Operation of the toy launcher will now be described with reference to FIGS. 2-6. In each of FIGS. 2-6 toy launcher 100 is shown with launch barrel 160 removed.

In FIG. 2, the toy launcher 100 is at rest with the nozzle 103 inserted through the drum 105. FIGS. 3-4 show the toy launcher proceeding from the configuration shown in FIG. 2 to a first, pull back, priming step. Specifically, as previously mentioned, toy launcher 100 includes barrel 101 with a plunger element 102 that form an air piston assembly. Barrel 101 is coupled to the cocking slide 117 so that a user may pull back barrel 101 and plunger element 102 as part of the first, pull-back, priming step. As shown in FIGS. 3 and 4, spring 115 is compressed between plunger element 102 and back wall 107. Advantageously, plunger element 102 starts at a position near a front portion of barrel 101, as shown in FIG. 1, and, therefore, compression spring 115 may be fully compressed in the position illustrated in FIG. 4.

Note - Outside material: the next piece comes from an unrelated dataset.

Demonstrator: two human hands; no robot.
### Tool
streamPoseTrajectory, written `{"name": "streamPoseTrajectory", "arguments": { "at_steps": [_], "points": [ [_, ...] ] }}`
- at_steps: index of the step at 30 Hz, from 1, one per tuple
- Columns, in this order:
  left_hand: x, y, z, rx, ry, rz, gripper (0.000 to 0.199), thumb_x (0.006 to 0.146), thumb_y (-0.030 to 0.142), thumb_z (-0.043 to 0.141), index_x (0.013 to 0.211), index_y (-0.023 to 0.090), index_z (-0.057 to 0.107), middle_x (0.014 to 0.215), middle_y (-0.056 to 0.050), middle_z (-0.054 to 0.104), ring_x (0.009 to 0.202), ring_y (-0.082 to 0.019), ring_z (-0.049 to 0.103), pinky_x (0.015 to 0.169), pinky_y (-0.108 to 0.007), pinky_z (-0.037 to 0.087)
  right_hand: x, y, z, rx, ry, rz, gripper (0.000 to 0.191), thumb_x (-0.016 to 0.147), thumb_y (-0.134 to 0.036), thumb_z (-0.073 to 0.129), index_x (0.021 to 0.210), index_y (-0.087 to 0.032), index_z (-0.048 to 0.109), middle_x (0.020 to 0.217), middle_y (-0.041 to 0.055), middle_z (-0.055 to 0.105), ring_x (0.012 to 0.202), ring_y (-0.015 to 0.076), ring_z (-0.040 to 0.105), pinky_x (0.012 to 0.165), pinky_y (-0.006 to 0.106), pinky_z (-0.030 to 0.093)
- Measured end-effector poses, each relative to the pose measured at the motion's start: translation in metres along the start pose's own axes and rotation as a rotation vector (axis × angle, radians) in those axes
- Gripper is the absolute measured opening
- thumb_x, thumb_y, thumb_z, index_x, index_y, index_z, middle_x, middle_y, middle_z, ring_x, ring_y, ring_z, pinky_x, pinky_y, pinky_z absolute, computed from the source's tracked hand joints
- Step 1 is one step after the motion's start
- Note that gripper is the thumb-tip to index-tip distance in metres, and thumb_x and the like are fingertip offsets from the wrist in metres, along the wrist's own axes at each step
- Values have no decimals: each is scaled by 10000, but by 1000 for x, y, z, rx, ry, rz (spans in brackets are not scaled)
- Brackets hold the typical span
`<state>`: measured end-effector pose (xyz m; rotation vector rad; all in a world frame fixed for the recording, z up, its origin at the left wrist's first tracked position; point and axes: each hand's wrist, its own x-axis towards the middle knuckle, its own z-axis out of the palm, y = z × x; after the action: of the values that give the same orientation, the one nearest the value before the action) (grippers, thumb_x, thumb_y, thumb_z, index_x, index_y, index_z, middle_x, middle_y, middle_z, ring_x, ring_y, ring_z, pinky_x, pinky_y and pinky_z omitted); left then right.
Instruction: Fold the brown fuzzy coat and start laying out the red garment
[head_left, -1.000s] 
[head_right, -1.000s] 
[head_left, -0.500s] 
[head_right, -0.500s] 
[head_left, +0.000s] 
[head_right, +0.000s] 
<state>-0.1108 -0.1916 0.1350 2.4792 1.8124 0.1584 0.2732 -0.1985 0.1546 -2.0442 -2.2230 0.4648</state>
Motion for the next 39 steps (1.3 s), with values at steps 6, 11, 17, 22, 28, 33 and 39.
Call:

According to an exemplary embodiment of the present disclosure, back wall 107 includes an aperture that allows a dome-shaped rod portion 305 (FIG. 4) to extend through and past another aperture 310 (FIG. 2) that is incorporated in a spring-loaded plate 315 that is, in turn, coupled to a trigger assembly 320. When a user pulls cocking slide 117 backward, barrel 101, plunger 102, and rod portion 305 are pushed back as well. Plate 315 is coupled to a compression spring 325 that biases plate 315 downward towards the trigger assembly 320. According to an exemplary embodiment of the disclosure, the leading edge of dome-shaped rod portion 305 is rounded and when it is pushed backward, the rounded leading sloped edge pushes upward on a top edge of aperture 310 in plate 315, compressing spring 325, so that rod portion 305 can be pushed through aperture 310 from the front of plate 315 to clear an opposing back side of plate 315. Once rod portion 305 is pushed sufficiently past plate 315 through aperture 310, spring 325 moves plate 315 downward into engagement with a notch or recess 330 (FIG. 4) opposite the rounded face of rod portion 305 so that rod portion 305—and, correspondingly, plunger element 102—is engaged with, and temporarily retained in place by plate 315. As shown in FIG. 4, the notch 330 hooks to the opposing back side of plate 315 above aperture 310 once plate 315 is pushed downwardly by compression spring 325 into notch 330 and, accordingly, a top edge of aperture 310 is pushed into a bottom surface of notch 330. Thus, plate 315, compression spring 325, and notch 330 together form a latching assembly for holding rod portion 305 in the backward position with compression spring 115 fully compressed.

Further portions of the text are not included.